From: alec
Subject: [bug-diffutils] bug#35256: Bug report for -W argument (maximum width) - minor and not dangerous
Date: Sat, 13 Apr 2019 12:29:45 +0100

Hello there.

I was hoping to view a side-by-side diff of something and, perhaps unfairly, was hoping for a setting where diff would choose a width such that there were no truncations and I would use less with no wrapping to inspect the results.

My first attempt was "-W 0" (a width of 0 has no "legit" meaning afterall) - error, so I tried -1. This leads to a weird situation where it seems to just output loads of tabs - while it'll probably still terminate eventually the behaviour is unreasonable.

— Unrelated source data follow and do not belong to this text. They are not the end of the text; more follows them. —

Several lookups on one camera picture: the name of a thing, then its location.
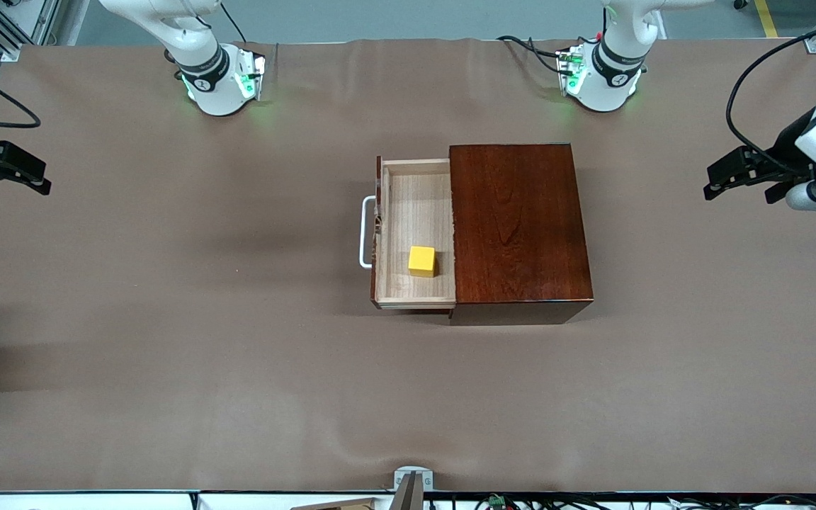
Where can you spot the dark wooden cabinet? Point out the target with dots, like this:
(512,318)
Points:
(514,227)

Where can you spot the wooden board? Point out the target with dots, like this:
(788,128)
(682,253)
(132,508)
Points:
(337,505)

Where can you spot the grey tapered post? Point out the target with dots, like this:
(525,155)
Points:
(408,496)

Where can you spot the wooden drawer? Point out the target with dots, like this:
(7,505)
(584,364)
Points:
(415,212)

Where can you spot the yellow wooden block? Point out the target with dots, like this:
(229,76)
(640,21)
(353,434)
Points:
(422,261)

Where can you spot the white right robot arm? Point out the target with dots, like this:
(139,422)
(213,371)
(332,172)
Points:
(213,85)

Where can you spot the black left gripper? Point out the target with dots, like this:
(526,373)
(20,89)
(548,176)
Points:
(785,151)

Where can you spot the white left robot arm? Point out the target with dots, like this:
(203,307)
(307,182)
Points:
(613,85)

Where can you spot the green connector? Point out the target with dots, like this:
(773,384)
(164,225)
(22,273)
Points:
(497,501)

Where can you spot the brown table cover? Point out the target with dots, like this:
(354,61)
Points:
(238,439)

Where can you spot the grey metal bracket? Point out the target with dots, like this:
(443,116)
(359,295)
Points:
(414,472)

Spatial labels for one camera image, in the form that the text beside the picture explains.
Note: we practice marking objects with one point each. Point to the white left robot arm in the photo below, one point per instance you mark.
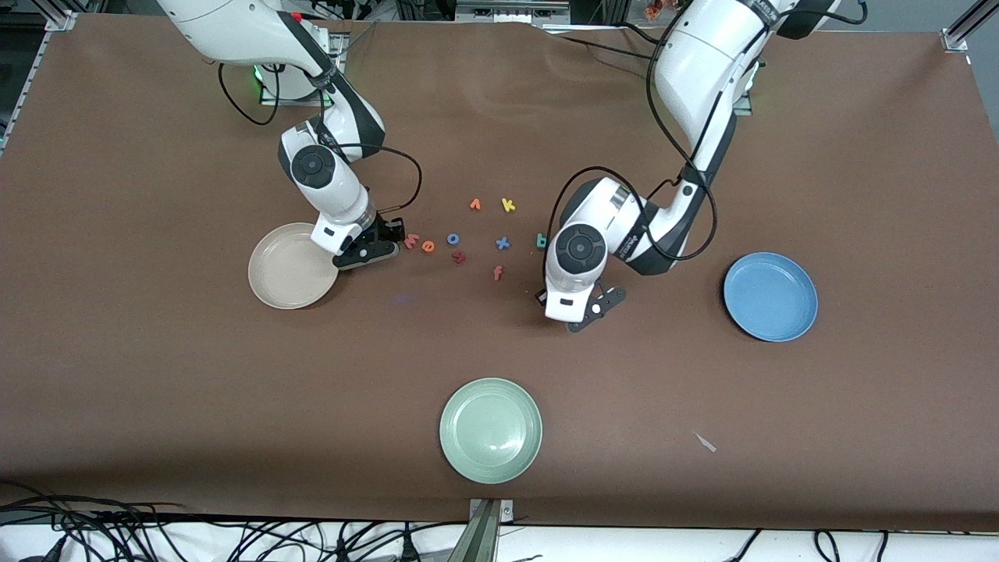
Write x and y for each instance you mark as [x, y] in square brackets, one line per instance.
[702, 62]

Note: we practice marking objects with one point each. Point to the blue plate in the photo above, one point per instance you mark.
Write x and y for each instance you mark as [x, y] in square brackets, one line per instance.
[770, 297]

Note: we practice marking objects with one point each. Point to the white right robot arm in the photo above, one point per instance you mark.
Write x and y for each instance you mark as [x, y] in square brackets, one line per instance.
[234, 31]

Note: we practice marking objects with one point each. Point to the aluminium frame post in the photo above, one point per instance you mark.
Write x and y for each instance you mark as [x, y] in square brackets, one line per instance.
[61, 19]
[956, 37]

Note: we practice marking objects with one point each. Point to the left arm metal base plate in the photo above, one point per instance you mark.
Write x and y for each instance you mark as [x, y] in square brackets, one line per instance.
[745, 108]

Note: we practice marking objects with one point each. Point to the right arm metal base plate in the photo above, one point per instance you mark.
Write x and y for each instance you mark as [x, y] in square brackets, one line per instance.
[300, 102]

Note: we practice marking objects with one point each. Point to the orange dried plant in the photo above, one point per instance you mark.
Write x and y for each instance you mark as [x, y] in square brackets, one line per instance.
[654, 9]

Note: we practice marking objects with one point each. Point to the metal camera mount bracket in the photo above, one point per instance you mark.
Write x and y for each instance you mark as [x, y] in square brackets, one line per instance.
[484, 538]

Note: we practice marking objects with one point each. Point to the beige brown plate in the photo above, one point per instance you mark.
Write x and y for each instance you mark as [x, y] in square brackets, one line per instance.
[285, 273]

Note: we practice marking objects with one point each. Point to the silver aluminium frame rail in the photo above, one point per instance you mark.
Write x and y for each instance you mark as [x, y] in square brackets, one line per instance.
[511, 11]

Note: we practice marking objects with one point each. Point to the green plate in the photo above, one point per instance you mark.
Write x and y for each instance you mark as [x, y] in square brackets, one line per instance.
[490, 431]

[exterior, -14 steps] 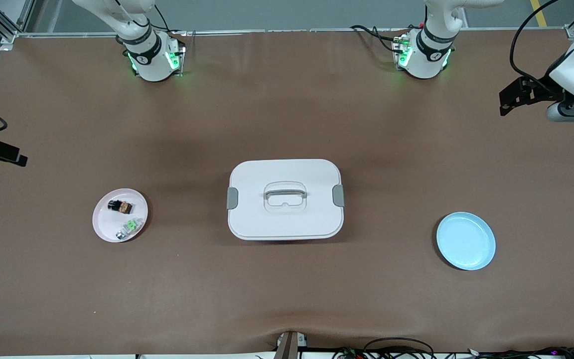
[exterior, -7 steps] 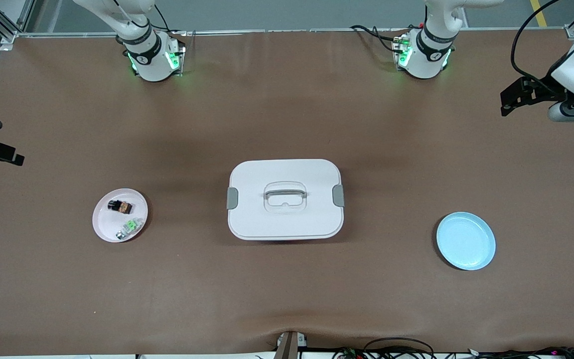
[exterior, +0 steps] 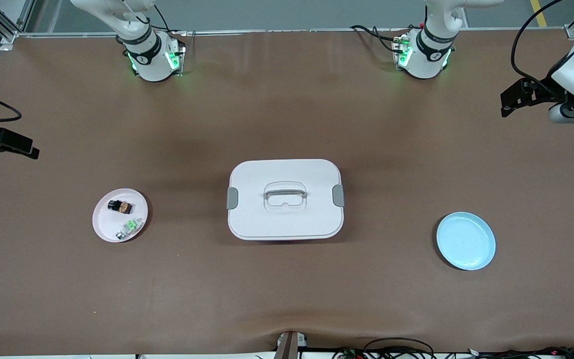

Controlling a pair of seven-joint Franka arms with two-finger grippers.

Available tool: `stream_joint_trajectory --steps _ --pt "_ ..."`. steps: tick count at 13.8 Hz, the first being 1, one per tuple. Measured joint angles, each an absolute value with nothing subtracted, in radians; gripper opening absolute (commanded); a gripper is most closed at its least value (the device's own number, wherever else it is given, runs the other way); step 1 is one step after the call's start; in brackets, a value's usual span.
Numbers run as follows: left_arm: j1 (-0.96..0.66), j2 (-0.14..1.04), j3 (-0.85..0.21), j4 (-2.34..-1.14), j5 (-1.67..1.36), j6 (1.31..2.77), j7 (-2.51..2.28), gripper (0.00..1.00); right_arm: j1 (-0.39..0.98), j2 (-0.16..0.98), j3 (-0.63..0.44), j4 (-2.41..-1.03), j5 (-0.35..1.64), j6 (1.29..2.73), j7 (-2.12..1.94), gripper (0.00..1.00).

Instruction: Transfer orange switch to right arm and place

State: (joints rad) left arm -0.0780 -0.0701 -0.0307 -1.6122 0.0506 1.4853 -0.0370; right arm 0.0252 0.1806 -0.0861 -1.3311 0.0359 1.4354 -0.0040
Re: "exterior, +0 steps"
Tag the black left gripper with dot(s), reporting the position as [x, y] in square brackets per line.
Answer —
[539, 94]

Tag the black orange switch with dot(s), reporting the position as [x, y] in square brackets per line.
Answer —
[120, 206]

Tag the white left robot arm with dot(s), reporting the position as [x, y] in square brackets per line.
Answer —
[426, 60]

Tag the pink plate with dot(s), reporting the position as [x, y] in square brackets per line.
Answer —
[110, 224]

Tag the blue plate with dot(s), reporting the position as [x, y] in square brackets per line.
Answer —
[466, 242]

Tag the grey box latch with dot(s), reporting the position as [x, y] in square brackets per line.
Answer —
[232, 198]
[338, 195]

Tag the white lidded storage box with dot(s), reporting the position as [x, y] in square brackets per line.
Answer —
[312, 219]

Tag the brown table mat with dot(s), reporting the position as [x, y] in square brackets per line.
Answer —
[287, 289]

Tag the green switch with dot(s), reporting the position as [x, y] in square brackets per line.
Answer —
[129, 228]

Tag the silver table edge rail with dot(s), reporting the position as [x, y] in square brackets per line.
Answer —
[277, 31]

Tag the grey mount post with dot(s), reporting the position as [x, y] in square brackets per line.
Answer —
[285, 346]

To try this yourself run something like:

diff -y ./maps ./task/4974/maps -W -1

from /proc/XXXX where XXXX is some PID for a program with threads (eg firefox) and the 4974 is any task that isn't XXXX

ADDENDUM: The -1 isn't important, 9999999999999 also illustrates the problem - END ADDENDUM

Looking at the code (in the 3.7 tarball, src/diff.c modified on 18th of December 2018) notice:

Line 284:
  uintmax_t numval;
Line 525:
    case 'W':
      numval = strtoumax (optarg, &numend, 10);
      if (! (0 < numval && numval <= SIZE_MAX) || *numend)
        try_help ("invalid width '%s'", optarg);
      if (width != numval)
          if (width)
        fatal ("conflicting width options");
          width = numval;

For convenience:
      uintmax_t strtoumax(const char *nptr, char **endptr, int base);
and it may set errno, my man page doesn't say whether this -1 behaviour is "okay" however it probably is, unsigned afterall, this means that numval is going to be a really really big value.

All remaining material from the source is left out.